5 Responses to “Starbucks Frenzy, Again!”

  1. -'April Anne'- Says:

    jou!!! hehe remember me?? nasa manila na me ngaun with my brothers.. :) im attending school at ateneo na! :) kaw musta?

  2. mickey Says:

    haha wow:P grabe naman well kinda true na over price ang coffee dyan:) pero dahil sa mga sinasabi mo na tao yan na bubuhay ang mga starbucks:) haha hindi katulad dito parang ang price the same lang kahit saan…:)

  3. ChIng Shun Says:

    April: Wow! Really? I guess we should clash swords then? (I’m from DLSU, remember?) :D
    But that’s way cool!

    mickey: I don’t know what you’re talking about. All coffees in Starbucks Philippines are also of the same price, which is still overpriced for the standard of average Filipinos (like me for instance).
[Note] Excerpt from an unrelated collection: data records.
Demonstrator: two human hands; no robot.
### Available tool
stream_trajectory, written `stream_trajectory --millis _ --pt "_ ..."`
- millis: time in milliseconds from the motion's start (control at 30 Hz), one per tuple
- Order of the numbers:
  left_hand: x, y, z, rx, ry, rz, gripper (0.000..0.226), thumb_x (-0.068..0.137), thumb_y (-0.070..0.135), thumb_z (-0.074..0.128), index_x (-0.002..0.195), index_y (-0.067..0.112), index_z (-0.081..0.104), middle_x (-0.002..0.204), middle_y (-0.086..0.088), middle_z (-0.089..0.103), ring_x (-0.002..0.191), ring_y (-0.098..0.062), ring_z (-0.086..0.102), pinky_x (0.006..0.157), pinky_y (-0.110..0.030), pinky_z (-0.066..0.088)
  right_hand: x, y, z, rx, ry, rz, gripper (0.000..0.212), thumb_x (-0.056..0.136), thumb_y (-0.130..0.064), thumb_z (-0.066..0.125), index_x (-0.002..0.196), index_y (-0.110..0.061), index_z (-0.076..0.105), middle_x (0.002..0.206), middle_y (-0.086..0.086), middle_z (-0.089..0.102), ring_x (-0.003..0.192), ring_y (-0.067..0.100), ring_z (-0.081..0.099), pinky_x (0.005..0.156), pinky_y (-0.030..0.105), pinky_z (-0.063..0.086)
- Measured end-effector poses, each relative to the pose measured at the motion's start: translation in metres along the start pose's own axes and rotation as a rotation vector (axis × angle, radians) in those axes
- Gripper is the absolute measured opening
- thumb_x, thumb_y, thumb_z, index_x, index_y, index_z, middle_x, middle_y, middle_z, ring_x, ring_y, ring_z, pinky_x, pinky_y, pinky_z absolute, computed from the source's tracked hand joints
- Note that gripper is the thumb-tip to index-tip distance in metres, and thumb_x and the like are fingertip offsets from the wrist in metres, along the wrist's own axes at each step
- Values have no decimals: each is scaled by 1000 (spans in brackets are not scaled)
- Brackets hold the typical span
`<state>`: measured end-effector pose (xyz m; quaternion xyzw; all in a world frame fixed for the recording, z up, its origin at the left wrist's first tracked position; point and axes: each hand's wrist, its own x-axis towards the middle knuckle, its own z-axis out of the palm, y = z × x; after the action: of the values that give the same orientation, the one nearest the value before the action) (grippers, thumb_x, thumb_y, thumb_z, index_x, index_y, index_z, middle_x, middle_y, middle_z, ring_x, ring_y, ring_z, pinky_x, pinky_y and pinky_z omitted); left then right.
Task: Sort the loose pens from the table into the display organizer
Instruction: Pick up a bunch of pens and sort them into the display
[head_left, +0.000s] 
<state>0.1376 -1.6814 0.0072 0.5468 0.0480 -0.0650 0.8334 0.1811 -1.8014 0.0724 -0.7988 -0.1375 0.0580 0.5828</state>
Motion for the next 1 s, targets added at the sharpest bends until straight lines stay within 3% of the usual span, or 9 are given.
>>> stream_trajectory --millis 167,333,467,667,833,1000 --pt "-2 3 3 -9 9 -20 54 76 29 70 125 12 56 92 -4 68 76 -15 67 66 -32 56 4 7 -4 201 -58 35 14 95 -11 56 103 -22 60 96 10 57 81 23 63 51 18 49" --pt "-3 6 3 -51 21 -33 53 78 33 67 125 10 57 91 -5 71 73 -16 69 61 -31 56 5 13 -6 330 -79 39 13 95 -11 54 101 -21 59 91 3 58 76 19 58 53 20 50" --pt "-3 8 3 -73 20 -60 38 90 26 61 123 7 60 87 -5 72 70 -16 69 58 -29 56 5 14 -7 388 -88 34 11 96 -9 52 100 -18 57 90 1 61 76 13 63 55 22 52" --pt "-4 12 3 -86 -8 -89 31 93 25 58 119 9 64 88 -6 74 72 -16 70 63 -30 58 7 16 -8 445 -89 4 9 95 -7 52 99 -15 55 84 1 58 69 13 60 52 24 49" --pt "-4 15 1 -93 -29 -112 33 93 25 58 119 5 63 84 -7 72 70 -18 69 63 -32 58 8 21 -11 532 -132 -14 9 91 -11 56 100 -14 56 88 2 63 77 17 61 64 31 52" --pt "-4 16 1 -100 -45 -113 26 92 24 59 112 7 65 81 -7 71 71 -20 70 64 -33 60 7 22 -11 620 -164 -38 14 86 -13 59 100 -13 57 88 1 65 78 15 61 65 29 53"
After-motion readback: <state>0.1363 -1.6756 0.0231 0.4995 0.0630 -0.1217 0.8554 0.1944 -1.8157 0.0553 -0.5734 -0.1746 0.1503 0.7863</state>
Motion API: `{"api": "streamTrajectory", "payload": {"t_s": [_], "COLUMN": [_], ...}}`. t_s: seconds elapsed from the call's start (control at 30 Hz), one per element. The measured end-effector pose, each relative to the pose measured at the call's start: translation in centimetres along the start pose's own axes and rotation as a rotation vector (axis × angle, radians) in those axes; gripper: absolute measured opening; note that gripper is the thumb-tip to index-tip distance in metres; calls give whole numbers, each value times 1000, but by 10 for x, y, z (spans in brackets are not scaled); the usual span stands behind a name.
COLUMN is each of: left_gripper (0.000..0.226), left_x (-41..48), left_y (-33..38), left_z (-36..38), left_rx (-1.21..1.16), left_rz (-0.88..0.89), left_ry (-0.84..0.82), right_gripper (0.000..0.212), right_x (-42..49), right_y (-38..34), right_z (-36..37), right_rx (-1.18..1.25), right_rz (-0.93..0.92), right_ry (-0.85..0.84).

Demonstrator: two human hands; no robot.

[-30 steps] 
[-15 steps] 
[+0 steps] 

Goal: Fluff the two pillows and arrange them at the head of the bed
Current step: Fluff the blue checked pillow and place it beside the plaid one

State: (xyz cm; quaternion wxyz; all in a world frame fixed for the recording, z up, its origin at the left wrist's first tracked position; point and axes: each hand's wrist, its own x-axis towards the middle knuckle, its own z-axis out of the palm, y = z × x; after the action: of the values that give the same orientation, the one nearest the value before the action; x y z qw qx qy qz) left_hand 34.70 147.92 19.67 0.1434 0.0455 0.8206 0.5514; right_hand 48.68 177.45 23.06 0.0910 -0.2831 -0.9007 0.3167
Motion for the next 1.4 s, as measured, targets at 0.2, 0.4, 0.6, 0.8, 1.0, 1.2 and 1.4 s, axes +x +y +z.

    Were you out of the country for so long that you haven’t caught the Starbucks bug? :grins:

    I do agree that “dahil doon nabubuhay ang starbucks”. Which is sad. Coffee shops are supposed to feed apetites or thrirst or sleepiness. They’re not meant to FEED EGOS. Far as I can see Figaro is also quite alive, yet in Figaro there isn’t quite as much poseurs as there are in Starbucks.

  4. JoMeLaNie Says:

    Pano kaya kung maging 10-50 pesos n lang ang mga beverages sa starbucks tapos maglagay cla ng mascot na katulad ni jollibee pupunta pa kaya yung mga taong katulad nyan sa starbucks?

  5. ChIng Shun Says:

    I’ve got the feeling that when such thing happens, those kind of people won’t go to starbucks anymore. Chances are, they’d migrate to UCC or Coffee Bean and Tea Leaf.

    Just look at Java Coffee. They have their coffee at P50. Not quite cheap, but nearly half the price of Starbucks brewed coffee. Yet nobody would go there had it not been because it doubles as seating areas for Powerbooks. And as you may have guessed, nobody does anything particularly conspicuous in Java Coffee, unlike in Starbucks.

    It’s just like what I said: Starbucks don’t feed apetite. They feed egos.